**TASK BRIEF**
Output each record below exactly as it stands, leaving out the pictures.
(DATA RECORDS Opens)
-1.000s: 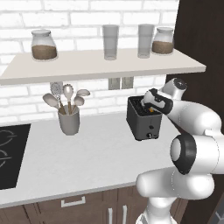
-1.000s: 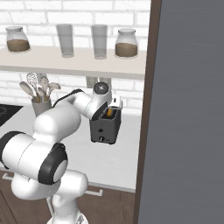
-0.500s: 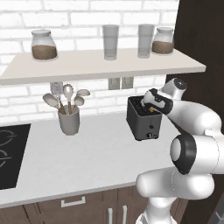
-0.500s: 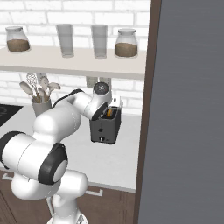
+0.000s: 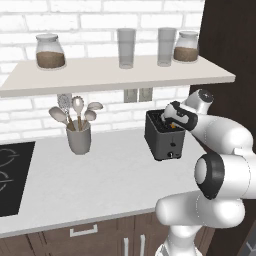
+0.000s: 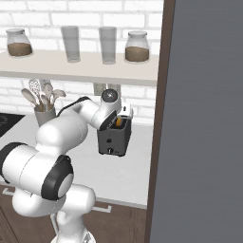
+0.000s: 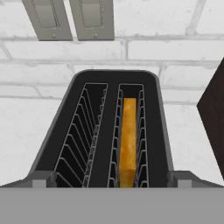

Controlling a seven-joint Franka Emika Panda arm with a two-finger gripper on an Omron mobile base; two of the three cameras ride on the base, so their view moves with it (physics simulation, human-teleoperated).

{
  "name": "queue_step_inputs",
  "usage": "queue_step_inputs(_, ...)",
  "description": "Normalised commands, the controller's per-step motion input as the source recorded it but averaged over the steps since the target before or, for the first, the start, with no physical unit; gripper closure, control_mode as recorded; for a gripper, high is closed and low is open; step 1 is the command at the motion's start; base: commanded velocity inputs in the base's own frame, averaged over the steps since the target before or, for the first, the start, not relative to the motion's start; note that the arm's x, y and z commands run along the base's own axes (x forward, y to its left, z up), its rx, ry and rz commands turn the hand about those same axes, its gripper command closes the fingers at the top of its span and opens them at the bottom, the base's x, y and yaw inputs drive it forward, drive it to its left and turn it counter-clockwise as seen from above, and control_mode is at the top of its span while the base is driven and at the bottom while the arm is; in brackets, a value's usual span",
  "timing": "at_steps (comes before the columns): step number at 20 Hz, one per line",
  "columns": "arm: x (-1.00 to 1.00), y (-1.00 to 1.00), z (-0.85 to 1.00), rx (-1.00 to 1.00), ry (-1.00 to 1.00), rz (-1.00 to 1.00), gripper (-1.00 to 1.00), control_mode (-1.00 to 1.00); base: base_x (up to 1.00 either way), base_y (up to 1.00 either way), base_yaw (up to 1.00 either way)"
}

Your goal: Start the toaster. Once the lever pops up, take the bread to the plate on the dining counter.

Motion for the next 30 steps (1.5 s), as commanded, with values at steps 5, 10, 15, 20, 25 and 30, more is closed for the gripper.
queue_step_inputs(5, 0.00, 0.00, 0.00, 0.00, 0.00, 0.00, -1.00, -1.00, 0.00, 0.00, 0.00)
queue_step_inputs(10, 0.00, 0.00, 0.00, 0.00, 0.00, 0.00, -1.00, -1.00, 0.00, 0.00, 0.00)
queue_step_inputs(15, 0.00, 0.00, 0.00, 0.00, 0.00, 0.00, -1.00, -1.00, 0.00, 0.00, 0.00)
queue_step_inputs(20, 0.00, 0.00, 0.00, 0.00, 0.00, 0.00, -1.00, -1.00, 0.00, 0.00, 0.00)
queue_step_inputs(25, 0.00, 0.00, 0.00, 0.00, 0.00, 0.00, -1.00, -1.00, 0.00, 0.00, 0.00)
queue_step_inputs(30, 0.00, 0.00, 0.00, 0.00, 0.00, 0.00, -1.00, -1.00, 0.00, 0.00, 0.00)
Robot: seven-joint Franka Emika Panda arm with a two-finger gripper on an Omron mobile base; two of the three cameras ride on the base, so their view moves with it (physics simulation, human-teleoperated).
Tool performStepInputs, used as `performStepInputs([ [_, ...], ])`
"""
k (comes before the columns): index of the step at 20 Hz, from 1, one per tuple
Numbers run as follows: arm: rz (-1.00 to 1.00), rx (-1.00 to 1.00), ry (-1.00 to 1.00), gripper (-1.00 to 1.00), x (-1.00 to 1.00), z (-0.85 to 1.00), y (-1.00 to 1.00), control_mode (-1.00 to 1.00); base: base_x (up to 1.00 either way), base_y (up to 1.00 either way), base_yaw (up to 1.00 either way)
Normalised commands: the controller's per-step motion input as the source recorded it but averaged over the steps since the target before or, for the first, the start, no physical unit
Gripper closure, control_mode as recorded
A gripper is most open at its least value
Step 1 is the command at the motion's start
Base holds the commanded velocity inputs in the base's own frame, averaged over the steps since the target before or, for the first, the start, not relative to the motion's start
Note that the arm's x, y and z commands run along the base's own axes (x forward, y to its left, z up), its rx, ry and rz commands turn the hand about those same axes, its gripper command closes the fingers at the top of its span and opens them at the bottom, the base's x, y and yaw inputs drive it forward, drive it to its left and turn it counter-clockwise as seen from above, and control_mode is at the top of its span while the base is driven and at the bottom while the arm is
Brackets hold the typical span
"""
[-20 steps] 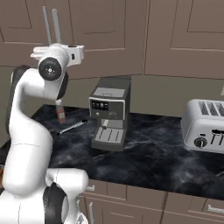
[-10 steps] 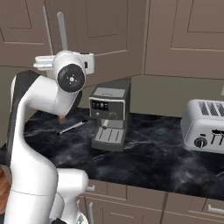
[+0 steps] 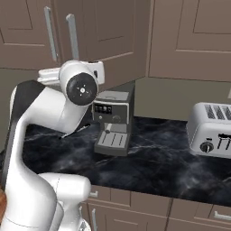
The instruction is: Pick the pan from the cabinet and place it on the stove. Then turn on the stove burner for the pan.
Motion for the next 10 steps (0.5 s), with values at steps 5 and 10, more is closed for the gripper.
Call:
performStepInputs([
  [5, 0.01, -0.11, -0.09, -1.0, -0.04, -0.12, 0.18, -1.0, 0.0, 0.0, 0.0],
  [10, 0.0, -0.07, -0.21, -1.0, -0.45, 0.05, -0.11, -1.0, 0.0, 0.0, 0.0],
])
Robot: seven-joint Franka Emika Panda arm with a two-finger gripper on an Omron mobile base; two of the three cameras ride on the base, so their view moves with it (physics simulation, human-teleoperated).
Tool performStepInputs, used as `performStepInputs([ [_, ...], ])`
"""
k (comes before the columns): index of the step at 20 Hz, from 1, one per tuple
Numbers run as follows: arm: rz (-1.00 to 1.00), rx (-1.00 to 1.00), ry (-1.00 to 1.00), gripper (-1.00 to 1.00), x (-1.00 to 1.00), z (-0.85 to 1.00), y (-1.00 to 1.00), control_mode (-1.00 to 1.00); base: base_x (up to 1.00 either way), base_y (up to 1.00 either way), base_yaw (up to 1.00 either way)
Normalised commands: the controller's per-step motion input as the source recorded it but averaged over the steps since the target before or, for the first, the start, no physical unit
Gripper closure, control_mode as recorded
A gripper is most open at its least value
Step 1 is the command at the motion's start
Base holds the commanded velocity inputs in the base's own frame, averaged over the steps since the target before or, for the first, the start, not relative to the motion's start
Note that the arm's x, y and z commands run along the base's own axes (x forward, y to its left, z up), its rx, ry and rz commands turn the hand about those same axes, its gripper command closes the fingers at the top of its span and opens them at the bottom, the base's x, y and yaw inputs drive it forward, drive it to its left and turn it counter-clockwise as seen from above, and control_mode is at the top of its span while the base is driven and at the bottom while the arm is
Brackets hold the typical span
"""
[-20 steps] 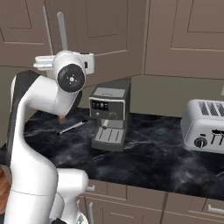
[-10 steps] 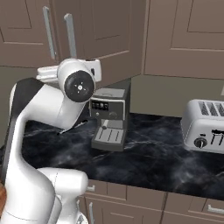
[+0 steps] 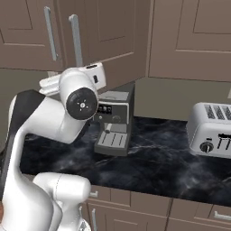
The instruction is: Pick the pan from the cabinet and place it on the stove. Then turn on the stove burner for the pan.
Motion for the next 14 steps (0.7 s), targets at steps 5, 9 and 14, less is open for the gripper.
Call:
performStepInputs([
  [5, 0.0, -0.14, -0.11, -1.0, -0.26, 0.07, 0.0, -1.0, 0.0, 0.0, 0.0],
  [9, 0.0, -0.15, 0.0, -1.0, 0.0, 0.08, -0.02, -1.0, 0.0, 0.0, 0.0],
  [14, 0.0, -0.1, 0.0, -1.0, 0.0, 0.15, -0.31, -1.0, 0.0, 0.0, 0.0],
])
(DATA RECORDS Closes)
**SOLVED EXERCISE**
-1.000s: 
-1.000s: 
-0.500s: 
-0.500s: 
+0.000s: 
+0.000s: 
+0.000s: 

Controlling a seven-joint Franka Emika Panda arm with a two-finger gripper on an Omron mobile base; two of the three cameras ride on the base, so their view moves with it (physics simulation, human-teleoperated).

{
  "name": "queue_step_inputs",
  "usage": "queue_step_inputs(_, ...)",
  "description": "Normalised commands, the controller's per-step motion input as the source recorded it but averaged over the steps since the target before or, for the first, the start, with no physical unit; gripper closure, control_mode as recorded; for a gripper, high is closed and low is open; step 1 is the command at the motion's start; base: commanded velocity inputs in the base's own frame, averaged over the steps since the target before or, for the first, the start, not relative to the motion's start; note that the arm's x, y and z commands run along the base's own axes (x forward, y to its left, z up), its rx, ry and rz commands turn the hand about those same axes, its gripper command closes the fingers at the top of its span and opens them at the bottom, the base's x, y and yaw inputs drive it forward, drive it to its left and turn it counter-clockwise as seen from above, and control_mode is at the top of its span while the base is driven and at the bottom while the arm is; in brackets, a value's usual span",
  "timing": "at_steps (comes before the columns): step number at 20 Hz, one per line",
  "columns": "arm: x (-1.00 to 1.00), y (-1.00 to 1.00), z (-0.85 to 1.00), rx (-1.00 to 1.00), ry (-1.00 to 1.00), rz (-1.00 to 1.00), gripper (-1.00 to 1.00), control_mode (-1.00 to 1.00); base: base_x (up to 1.00 either way), base_y (up to 1.00 either way), base_yaw (up to 1.00 either way)"
}

Your goal: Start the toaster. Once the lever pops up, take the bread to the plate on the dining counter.

Motion for the next 30 steps (1.5 s), as commanded, with values at steps 5, 10, 15, 20, 25 and 30, more is closed for the gripper.
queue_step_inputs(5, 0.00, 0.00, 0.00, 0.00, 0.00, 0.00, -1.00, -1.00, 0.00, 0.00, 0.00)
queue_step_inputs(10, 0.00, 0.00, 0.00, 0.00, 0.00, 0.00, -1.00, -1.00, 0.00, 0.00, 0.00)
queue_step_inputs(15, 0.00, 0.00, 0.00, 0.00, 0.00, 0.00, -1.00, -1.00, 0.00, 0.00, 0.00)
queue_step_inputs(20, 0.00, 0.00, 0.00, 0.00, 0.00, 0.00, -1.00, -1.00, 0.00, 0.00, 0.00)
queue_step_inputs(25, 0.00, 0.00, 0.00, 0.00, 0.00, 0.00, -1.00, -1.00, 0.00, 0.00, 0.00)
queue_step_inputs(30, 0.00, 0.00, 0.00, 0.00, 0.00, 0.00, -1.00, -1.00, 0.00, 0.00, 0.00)
Robot: seven-joint Franka Emika Panda arm with a two-finger gripper on an Omron mobile base; two of the three cameras ride on the base, so their view moves with it (physics simulation, human-teleoperated).
Tool performStepInputs, used as `performStepInputs([ [_, ...], ])`
"""
k (comes before the columns): index of the step at 20 Hz, from 1, one per tuple
Numbers run as follows: arm: rz (-1.00 to 1.00), rx (-1.00 to 1.00), ry (-1.00 to 1.00), gripper (-1.00 to 1.00), x (-1.00 to 1.00), z (-0.85 to 1.00), y (-1.00 to 1.00), control_mode (-1.00 to 1.00); base: base_x (up to 1.00 either way), base_y (up to 1.00 either way), base_yaw (up to 1.00 either way)
Normalised commands: the controller's per-step motion input as the source recorded it but averaged over the steps since the target before or, for the first, the start, no physical unit
Gripper closure, control_mode as recorded
A gripper is most open at its least value
Step 1 is the command at the motion's start
Base holds the commanded velocity inputs in the base's own frame, averaged over the steps since the target before or, for the first, the start, not relative to the motion's start
Note that the arm's x, y and z commands run along the base's own axes (x forward, y to its left, z up), its rx, ry and rz commands turn the hand about those same axes, its gripper command closes the fingers at the top of its span and opens them at the bottom, the base's x, y and yaw inputs drive it forward, drive it to its left and turn it counter-clockwise as seen from above, and control_mode is at the top of its span while the base is driven and at the bottom while the arm is
Brackets hold the typical span
"""
[-20 steps] 
[-10 steps] 
[+0 steps] 
The instruction is: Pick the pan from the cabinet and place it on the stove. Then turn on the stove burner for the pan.
Motion for the next 10 steps (0.5 s), with values at steps 5 and 10, more is closed for the gripper.
Call:
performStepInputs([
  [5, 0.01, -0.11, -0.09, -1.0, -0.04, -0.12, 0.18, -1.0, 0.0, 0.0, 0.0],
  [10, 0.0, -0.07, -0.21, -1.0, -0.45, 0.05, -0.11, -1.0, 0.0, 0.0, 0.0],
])
Robot: seven-joint Franka Emika Panda arm with a two-finger gripper on an Omron mobile base; two of the three cameras ride on the base, so their view moves with it (physics simulation, human-teleoperated).
Tool performStepInputs, used as `performStepInputs([ [_, ...], ])`
"""
k (comes before the columns): index of the step at 20 Hz, from 1, one per tuple
Numbers run as follows: arm: rz (-1.00 to 1.00), rx (-1.00 to 1.00), ry (-1.00 to 1.00), gripper (-1.00 to 1.00), x (-1.00 to 1.00), z (-0.85 to 1.00), y (-1.00 to 1.00), control_mode (-1.00 to 1.00); base: base_x (up to 1.00 either way), base_y (up to 1.00 either way), base_yaw (up to 1.00 either way)
Normalised commands: the controller's per-step motion input as the source recorded it but averaged over the steps since the target before or, for the first, the start, no physical unit
Gripper closure, control_mode as recorded
A gripper is most open at its least value
Step 1 is the command at the motion's start
Base holds the commanded velocity inputs in the base's own frame, averaged over the steps since the target before or, for the first, the start, not relative to the motion's start
Note that the arm's x, y and z commands run along the base's own axes (x forward, y to its left, z up), its rx, ry and rz commands turn the hand about those same axes, its gripper command closes the fingers at the top of its span and opens them at the bottom, the base's x, y and yaw inputs drive it forward, drive it to its left and turn it counter-clockwise as seen from above, and control_mode is at the top of its span while the base is driven and at the bottom while the arm is
Brackets hold the typical span
"""
[-20 steps] 
[-10 steps] 
[+0 steps] 
The instruction is: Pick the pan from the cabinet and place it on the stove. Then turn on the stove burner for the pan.
Motion for the next 14 steps (0.7 s), targets at steps 5, 9 and 14, less is open for the gripper.
Call:
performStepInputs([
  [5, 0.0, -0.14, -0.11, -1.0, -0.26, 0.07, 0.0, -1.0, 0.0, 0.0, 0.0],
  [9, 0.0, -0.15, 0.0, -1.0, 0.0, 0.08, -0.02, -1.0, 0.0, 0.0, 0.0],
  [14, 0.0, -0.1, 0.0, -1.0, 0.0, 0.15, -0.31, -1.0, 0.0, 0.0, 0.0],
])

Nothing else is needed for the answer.